Report back every line below that carries the word "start".

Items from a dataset
_____
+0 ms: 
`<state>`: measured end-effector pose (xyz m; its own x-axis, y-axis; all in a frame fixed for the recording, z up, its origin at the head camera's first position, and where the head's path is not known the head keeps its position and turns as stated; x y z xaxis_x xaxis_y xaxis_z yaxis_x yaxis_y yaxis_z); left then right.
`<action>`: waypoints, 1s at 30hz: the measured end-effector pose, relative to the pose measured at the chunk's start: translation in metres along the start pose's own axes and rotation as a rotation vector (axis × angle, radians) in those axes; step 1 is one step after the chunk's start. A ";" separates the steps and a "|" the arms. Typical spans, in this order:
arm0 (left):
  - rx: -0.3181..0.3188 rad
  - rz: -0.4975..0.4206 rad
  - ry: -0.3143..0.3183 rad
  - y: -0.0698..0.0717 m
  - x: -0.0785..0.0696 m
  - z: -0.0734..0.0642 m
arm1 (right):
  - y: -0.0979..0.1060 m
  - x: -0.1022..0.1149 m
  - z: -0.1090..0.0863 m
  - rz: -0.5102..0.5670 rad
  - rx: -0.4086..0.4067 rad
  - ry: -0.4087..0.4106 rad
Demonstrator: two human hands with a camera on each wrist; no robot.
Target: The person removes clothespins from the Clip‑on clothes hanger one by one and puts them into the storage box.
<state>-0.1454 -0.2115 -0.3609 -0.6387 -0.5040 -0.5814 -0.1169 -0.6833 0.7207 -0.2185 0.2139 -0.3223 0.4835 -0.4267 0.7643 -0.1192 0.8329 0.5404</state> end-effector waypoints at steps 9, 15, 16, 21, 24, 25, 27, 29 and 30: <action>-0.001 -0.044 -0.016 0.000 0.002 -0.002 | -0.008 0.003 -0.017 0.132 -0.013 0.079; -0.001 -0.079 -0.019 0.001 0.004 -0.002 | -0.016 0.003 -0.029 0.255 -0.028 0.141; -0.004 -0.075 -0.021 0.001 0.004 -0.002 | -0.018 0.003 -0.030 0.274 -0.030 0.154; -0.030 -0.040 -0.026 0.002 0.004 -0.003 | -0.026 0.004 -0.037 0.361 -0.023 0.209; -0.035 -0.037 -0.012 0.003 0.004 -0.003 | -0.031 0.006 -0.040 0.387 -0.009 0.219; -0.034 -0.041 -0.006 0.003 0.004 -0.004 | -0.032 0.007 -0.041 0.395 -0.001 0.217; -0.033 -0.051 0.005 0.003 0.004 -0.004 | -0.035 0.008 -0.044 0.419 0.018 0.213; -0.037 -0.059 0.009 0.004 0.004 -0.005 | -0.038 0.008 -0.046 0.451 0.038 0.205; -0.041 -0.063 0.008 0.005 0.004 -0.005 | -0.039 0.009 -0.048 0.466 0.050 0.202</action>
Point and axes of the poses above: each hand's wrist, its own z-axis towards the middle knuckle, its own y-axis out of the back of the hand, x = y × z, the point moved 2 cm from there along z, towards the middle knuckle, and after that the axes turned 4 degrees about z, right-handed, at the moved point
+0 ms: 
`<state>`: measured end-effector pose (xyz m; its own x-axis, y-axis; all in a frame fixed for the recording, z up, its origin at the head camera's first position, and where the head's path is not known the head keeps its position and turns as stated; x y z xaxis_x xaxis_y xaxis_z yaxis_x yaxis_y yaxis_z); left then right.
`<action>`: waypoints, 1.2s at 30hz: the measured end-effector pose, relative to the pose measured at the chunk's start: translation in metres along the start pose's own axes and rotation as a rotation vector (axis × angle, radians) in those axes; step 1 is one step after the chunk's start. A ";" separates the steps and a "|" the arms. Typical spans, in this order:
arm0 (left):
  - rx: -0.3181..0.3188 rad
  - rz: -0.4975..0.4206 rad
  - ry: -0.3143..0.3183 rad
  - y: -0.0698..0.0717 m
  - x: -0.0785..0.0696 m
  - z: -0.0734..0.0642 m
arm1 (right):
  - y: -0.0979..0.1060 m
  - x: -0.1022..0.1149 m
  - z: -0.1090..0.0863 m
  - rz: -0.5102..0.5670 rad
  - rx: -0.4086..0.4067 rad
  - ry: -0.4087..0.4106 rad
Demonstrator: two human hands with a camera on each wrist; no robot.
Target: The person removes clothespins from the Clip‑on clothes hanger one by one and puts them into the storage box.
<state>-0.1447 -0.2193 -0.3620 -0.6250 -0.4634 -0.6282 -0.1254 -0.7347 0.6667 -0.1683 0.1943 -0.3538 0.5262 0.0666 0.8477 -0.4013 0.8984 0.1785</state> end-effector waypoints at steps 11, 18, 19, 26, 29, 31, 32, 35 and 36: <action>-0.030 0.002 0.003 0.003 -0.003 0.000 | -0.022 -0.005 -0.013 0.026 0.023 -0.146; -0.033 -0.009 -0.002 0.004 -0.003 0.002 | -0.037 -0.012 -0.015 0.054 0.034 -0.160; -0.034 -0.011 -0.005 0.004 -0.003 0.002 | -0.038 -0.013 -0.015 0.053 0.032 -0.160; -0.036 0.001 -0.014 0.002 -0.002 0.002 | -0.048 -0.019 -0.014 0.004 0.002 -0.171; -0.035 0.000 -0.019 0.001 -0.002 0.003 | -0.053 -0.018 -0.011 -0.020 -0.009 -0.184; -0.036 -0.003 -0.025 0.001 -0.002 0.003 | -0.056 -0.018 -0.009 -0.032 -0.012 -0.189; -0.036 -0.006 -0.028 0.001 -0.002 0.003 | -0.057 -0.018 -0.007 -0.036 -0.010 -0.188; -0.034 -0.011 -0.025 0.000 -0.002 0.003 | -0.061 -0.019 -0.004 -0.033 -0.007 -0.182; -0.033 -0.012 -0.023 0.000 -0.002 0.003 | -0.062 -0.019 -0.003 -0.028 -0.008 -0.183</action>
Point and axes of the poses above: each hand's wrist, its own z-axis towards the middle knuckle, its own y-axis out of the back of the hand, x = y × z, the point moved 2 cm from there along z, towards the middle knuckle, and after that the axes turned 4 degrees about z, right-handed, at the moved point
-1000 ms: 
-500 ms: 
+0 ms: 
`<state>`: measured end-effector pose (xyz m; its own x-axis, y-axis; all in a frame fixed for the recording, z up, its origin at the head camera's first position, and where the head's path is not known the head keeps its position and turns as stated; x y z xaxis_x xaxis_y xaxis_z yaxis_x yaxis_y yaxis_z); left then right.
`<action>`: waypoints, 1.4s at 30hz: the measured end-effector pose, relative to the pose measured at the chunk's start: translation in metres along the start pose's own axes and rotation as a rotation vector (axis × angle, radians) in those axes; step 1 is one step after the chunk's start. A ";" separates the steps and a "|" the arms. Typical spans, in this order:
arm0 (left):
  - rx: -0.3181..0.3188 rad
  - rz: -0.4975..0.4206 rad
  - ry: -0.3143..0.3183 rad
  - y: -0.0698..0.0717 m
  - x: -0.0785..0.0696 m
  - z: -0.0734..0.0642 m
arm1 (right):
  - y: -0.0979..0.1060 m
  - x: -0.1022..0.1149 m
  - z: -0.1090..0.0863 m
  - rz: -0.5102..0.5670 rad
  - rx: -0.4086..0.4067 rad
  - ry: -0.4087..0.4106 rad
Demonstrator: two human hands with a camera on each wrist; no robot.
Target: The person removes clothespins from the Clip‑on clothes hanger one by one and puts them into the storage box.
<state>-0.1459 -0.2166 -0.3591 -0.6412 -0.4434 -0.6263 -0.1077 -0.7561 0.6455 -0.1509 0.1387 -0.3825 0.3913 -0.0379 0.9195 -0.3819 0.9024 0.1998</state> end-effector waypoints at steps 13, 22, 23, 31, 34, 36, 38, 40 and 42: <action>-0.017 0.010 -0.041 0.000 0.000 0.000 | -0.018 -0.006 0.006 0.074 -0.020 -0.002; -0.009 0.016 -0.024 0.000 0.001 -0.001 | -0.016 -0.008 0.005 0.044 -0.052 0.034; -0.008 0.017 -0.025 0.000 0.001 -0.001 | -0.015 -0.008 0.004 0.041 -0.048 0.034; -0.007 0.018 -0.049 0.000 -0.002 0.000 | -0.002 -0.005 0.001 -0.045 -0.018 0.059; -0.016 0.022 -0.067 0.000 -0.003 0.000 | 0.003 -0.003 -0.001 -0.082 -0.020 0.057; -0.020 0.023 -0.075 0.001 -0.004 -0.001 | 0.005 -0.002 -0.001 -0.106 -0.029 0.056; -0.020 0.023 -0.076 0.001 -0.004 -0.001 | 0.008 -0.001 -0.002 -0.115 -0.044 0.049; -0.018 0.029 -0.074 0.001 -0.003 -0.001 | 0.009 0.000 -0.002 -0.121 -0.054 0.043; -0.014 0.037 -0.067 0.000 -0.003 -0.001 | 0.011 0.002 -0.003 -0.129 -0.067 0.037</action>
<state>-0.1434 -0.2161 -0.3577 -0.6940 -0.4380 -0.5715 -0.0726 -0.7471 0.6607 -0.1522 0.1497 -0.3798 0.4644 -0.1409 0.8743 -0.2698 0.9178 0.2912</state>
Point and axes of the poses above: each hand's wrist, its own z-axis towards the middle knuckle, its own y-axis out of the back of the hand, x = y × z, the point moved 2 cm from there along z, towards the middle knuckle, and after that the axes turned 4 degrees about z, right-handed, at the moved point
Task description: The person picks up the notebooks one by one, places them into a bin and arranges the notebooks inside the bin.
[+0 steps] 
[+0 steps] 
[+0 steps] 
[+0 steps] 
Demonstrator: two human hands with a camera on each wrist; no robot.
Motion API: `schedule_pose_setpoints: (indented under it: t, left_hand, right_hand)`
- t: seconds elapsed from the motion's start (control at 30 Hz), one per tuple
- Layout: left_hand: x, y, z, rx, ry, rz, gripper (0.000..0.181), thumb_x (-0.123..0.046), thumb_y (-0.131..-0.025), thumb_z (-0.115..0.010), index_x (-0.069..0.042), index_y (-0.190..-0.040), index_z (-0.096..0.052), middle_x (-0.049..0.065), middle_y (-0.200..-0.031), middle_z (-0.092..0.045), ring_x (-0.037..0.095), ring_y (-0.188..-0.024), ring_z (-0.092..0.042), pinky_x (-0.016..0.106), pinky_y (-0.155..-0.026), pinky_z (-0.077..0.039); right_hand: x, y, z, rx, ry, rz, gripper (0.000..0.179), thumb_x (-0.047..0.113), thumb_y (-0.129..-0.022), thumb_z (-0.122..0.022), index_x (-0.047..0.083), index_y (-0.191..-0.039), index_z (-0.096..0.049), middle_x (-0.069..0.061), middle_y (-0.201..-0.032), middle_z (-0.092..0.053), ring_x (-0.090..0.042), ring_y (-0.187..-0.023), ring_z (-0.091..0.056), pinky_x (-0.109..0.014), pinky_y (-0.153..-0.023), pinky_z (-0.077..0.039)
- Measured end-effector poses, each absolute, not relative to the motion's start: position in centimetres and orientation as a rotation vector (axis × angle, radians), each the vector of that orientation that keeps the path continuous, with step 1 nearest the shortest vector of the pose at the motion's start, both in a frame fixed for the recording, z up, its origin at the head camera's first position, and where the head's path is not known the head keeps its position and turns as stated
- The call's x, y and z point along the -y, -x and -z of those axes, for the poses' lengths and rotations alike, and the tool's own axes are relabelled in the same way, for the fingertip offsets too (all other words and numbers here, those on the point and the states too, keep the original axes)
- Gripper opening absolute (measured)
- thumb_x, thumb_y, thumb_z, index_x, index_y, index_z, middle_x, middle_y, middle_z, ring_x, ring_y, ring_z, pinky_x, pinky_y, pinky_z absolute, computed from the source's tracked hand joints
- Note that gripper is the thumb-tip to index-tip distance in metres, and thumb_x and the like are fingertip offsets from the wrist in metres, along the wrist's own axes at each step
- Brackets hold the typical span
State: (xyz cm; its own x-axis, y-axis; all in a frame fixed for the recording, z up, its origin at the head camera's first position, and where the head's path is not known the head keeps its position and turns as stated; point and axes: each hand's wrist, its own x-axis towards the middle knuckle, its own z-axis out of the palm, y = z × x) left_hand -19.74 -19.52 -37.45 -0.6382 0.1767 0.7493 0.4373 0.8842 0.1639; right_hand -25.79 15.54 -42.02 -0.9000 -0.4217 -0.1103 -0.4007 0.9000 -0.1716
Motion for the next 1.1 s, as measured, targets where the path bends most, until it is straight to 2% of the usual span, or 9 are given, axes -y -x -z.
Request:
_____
## RESULT OF THIS EXERCISE
`<action>`: waypoints, 1s at 30hz: the measured end-effector pose, relative to the pose measured at the chunk's start: translation in metres along the start pose's own axes and rotation as a rotation vector (axis × angle, radians) in those axes; step 1 is one step after the chunk's start. A ";" separates the steps and a "|" the arms. Typical spans, in this order:
`<action>`: waypoints, 1.2s at 30hz: the measured end-effector pose, relative to the pose measured at the chunk's start: translation in metres along the start pose's own axes and rotation as a rotation vector (axis × angle, radians) in those axes; step 1 is one step after the chunk's start. A ";" separates the steps and a "|" the arms. Typical spans, in this order:
`<action>`: waypoints, 1.4s at 30hz: the measured end-effector pose, relative to the pose measured at the chunk's start: translation in metres along the start pose's own axes and rotation as a rotation vector (axis × angle, radians) in those axes; step 1 is one step after the chunk's start. A ";" separates the steps and a "|" the arms. Typical spans, in this order:
- t: seconds elapsed from the motion's start (control at 30 Hz), one per tuple
- Measured end-effector poses, each absolute, not relative to the motion's start: position in centimetres and orientation as a rotation vector (axis × angle, radians), each the vector of that orientation that keeps the path continuous, with step 1 nearest the shortest vector of the pose at the motion's start, both in a frame fixed for the recording, z up, its origin at the head camera's first position, and where the head's path is not known the head keeps its position and turns as stated

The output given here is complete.